What about the non DVR standard recievers that have this same exact problem and this same exact feature. They don't have hard drives to "save" the zip code.

And anyways, the way NDS made [email protected]


----------



## Jhon69 (Mar 28, 2006)

Wolffpack said:


> I guess you missed my point. Your zip code is lost when you loose power or when you reset your unit. Since the R15 regularly requires a reset, a UPS will not help. How about storing the customer's zip code on the hard drive. Cripe, there's a 160GB HD of which only 100GB is used. How about grabbing 5 bytes and storing that info? Seems pretty simple to me.


Yea I'm sorry wolfie I have the D-11 which I'm very happy with and I did miss your
point.We hardly ever lose power and when we do it's no big deal to me to fix it.Let's face it after being with the DP301 for over four years,Direct's D-11 makes
me glad I switched plus the extra channels I get for the same price.

It seems after reading posts that DVRs no matter which company can become a
pain.


----------



## unsub (Dec 27, 2004)

I also hate the fact I have to keep entering the zip code to get local weather on Active.

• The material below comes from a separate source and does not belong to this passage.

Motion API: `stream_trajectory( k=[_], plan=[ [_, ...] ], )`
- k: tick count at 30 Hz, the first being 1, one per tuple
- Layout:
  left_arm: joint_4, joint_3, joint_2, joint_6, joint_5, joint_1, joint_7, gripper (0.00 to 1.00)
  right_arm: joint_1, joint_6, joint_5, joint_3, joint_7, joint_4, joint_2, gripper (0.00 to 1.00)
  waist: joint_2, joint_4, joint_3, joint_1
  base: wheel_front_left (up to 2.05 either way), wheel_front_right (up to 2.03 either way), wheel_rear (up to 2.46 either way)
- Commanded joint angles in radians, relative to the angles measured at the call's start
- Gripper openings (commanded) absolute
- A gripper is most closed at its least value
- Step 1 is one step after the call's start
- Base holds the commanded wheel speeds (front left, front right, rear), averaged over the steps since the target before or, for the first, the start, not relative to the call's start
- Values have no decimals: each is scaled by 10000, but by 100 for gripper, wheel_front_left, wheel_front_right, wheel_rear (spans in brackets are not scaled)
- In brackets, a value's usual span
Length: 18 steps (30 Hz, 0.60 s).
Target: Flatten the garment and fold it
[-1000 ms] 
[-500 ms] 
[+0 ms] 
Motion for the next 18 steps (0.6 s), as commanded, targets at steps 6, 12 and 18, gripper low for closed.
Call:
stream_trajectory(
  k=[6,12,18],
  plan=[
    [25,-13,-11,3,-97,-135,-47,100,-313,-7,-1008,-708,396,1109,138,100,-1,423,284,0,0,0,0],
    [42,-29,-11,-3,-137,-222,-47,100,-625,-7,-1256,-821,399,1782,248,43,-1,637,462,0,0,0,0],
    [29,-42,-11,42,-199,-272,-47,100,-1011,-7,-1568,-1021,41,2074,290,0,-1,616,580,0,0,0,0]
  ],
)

I find that the D-10, R-15 and most receivers re-boot every week or 2 even if there is NO power failure at all. Very annoying. Wink was a far better service, and the weather on Wink was from the Weather Channel, and you NEVER had to re-enter the zip code.Active weather isnt very informative anyway, pretty much a waste.Wink weather from the Weather Channel even provided your local UV index and local weather conditions and gave the time/date the readings were taken, just like weather web sites. As far as the new WHATS HOT feature, it does look good, very responsive feature, but I wont have very much use for it , and have no use for the mix channels either.


----------



## jonaswan2 (Oct 29, 2005)

unsub said:


> I also hate the fact I have to keep entering the zip code to get local weather on Active. I find that the D-10, R-15 and most receivers re-boot every week or 2 even if there is NO power failure at all. Very annoying. Wink was far better service, and the weather on Wink was from the Weather Channel, and you NEVER had to re-enter the zip code.Active weather isnt very informative anyway, pretty much a waste.Wink weather from the Weather Channel even gave you the UV index. As far as the new WHATS HOT feature, it does look good, very responsive feature, but I wont have very much use for it , and have no use for the mix channels either.


The News Mix channel is great when you want to look at news and there is nothing else to watch.

The Sports Mix channel is good if you really want the best sports coverage in one place (but you kind of have to be into sports).

And the Kids Mix channel is good if you have a kid. 'Nuff said.

And I use the new feature all of the time (we'll see how much I use it in a month), mainly for seeing what people watch (Sportscenter) and finding things when to watch when I'm bored.

And about Wink (which isn't wasn't as good as DirecTV/NDS's services), I kind of think that DirecTV went NDS and never looked back.


----------



## Nick (Apr 23, 2002)

*DIRECTV Shows America "What's Hot!'' with New, Interactive Application That
Gives Viewers Instant Visibility to the Most Popular Programs at Any Given Time *

EL SEGUNDO, Calif.--(BUSINESS WIRE)--June 1, 2006--

DIRECTV, Inc., the nation's leading digital television service provider, launched "What's Hot!" this week, the first-of-its-kind interactive application that allows viewers to instantly access a list of the top ten most popular programs on DIRECTV in real time, any time of day or night. "What's Hot!" is available, starting today, on DIRECTV News Mix (Channel 102) and DIRECTV Sports Mix (Channel 104).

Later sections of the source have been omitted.